After the horrific heatwave in Cairns knocked out around 30% of the national spectacled flying-fox population in November, the species was federally listed as Endangered. According to the latest figures from the North Queensland Conservation Council, the Australian population of this species has crashed from approx. 250,000 in 2004 to around 40,000 at the end of 2018. This dramatic drop in numbers would meet the criteria to be listed as Critically Endangered.  

Another batty celebration at Mary Cairncross Scenic Reserve

The Australasian Bat Night has grown from humble beginnings into the biggest event on the flying-fox calendar. The event celebrated its fifth birthday this April, with over 150 people enjoying the stalls and activities and learning all about the important role bats play in the environment. Attendees were able to hang upside down like a bat with the experts from Absolute Aerial, Coolum; make bat mobiles from recycled green waste; screen print a free "bat pack" calico bag; visit informative stalls from council and carers; and hear from a range of expert speakers. The highlight of the night was Clancy Hall carrying the torch for her father Les and delivering an engaging and informative presentation filled with "bat facts".

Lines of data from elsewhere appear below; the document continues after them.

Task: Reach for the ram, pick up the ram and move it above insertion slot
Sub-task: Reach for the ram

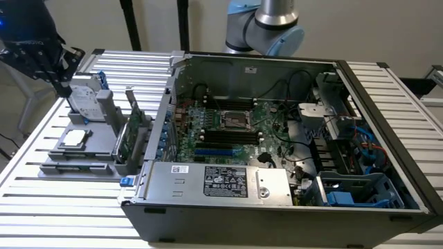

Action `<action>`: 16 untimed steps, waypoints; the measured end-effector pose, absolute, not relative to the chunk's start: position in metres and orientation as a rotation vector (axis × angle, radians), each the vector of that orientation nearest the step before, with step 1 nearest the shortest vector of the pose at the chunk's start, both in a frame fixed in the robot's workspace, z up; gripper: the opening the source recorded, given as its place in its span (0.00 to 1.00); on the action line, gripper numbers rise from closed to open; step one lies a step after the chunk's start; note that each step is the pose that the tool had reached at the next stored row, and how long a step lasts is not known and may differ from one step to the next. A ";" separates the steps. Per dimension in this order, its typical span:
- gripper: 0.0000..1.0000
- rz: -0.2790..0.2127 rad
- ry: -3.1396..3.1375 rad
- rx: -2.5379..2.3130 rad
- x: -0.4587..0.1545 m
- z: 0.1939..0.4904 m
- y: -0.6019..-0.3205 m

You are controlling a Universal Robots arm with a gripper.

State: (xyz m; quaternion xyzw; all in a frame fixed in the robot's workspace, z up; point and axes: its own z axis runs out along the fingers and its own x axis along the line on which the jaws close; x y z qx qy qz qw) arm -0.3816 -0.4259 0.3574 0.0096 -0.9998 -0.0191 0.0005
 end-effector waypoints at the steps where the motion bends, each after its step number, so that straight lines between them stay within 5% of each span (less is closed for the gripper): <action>1: 0.11 -0.060 -3.140 0.030 -0.382 0.357 -0.430; 16: 0.11 -0.060 -3.140 0.030 -0.387 0.352 -0.463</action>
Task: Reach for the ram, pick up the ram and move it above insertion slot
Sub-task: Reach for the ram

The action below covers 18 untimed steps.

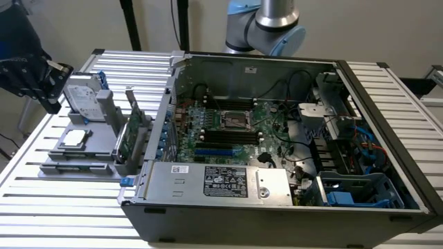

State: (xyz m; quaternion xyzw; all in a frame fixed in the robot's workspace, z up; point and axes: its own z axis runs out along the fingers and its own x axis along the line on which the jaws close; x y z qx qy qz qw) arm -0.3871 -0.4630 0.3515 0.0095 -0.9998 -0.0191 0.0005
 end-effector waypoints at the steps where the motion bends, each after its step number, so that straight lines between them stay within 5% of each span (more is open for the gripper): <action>1: 0.11 -0.060 -3.140 0.030 -0.387 0.351 -0.463; 18: 0.11 -0.059 -3.099 0.472 -0.387 0.351 -0.463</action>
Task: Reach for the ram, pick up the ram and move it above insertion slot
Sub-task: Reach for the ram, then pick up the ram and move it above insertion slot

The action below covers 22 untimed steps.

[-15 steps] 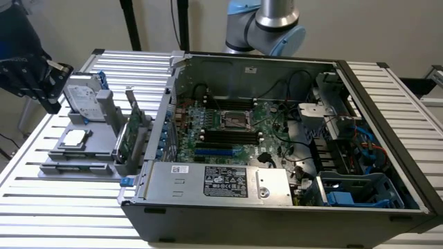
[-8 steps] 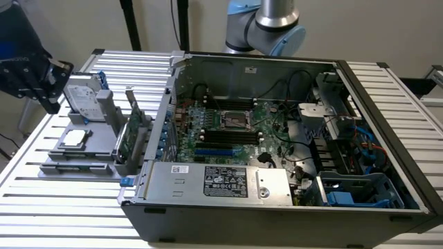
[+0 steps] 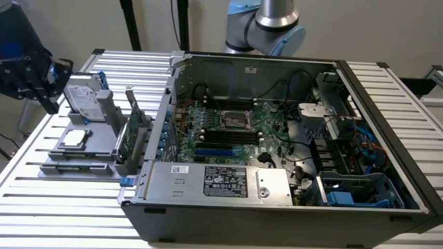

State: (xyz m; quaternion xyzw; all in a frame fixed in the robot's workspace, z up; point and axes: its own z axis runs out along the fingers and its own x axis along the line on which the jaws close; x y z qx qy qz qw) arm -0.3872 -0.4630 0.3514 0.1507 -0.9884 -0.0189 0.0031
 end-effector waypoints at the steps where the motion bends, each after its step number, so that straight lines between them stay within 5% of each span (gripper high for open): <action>1: 0.11 -0.059 -3.094 0.501 -0.387 0.351 -0.463; 22: 0.11 -0.056 -2.936 1.076 -0.387 0.352 -0.463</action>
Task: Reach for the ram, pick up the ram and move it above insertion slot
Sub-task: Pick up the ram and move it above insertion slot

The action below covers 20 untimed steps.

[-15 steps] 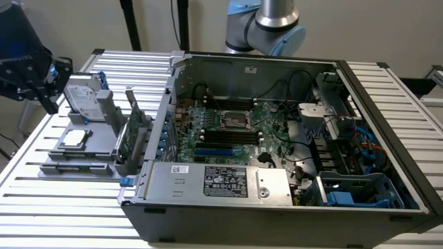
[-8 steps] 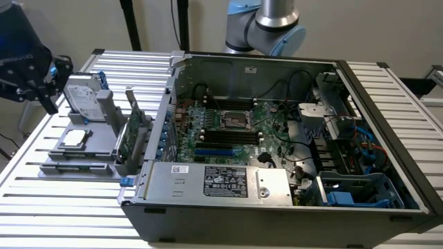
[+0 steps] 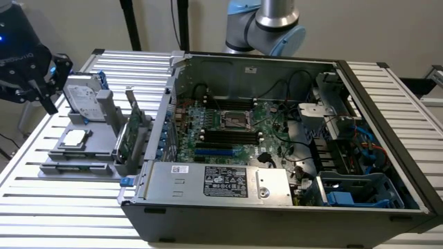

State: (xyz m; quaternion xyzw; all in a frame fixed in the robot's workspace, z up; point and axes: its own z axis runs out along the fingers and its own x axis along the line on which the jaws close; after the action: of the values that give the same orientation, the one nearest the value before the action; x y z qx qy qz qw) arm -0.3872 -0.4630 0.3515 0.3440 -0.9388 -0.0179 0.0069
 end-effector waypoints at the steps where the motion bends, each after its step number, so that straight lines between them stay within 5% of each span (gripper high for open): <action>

Technology meets nature to awaken our senses

Council is holding the Doonan Open Data Expo on Friday 21 June, from 8am - 2pm, to help ignite the passion of citizens as future-makers for biodiversity. At the free event, council will showcase how data and technology is used in environmental monitoring and creating awareness of nature.

There will be many stalls with guest exhibitors, including the “bat cave”where attendees can experience augmented reality bat flight.

Keynote speakers at this event include:

  • Stefan Sawynok, InfoFish Australia - Monitoring waterways using citizen science and data implants in fish.
  • Andrew Skeoch, Listening Earth - Open your ears to the World's wild environments.
  • Nat Parker, Airborn Insight - Environmental management with drones.
  • Professor Stuart Parsons, QUT - How is technology transforming how we study bats? From citizen science to artificial intelligence.
  • Kate Hofmeister, Sunshine Coast Council - Turtle satellite tracking

Be part of the immersive encounters with creatures and forests, where answers are revealed! To learn more and book for the event visit our website.

Bats in Focus

This month, we focus on Australia’s only carnivorous flying-fox. The Ghost bat (Macroderma gigas) is the country’s largest microbat and second largest in the world. They can be found roosting in caves, old mine shafts, deep cracks in rocks and sometimes even abandoned buildings.

Ghost bats use both their strong eyesight and echolocation to find their prey, which includes large insects, frogs, birds, lizards and small mammals …sometimes even other bats! After swooping in and biting their prey, they then take it back to the safety of their cave to eat.

In an unusual feature for microbats, this species’ ears join over their head with a thin membrane of skin. And despite having no tail, there is a tail membrane that connects their hind legs.

This fascinating creature used to span most of inland Australia. However, now it is restricted to tropical northern Australia. The Ghost bat is listed as "vulnerable" to extinction federally and "endangered" in Queensland. The main reasons for their threatened status is thought to be from destruction of caves by mining, entanglement in barbed wire fences and loss of feeding habitat by clearing and land degradation from agriculture.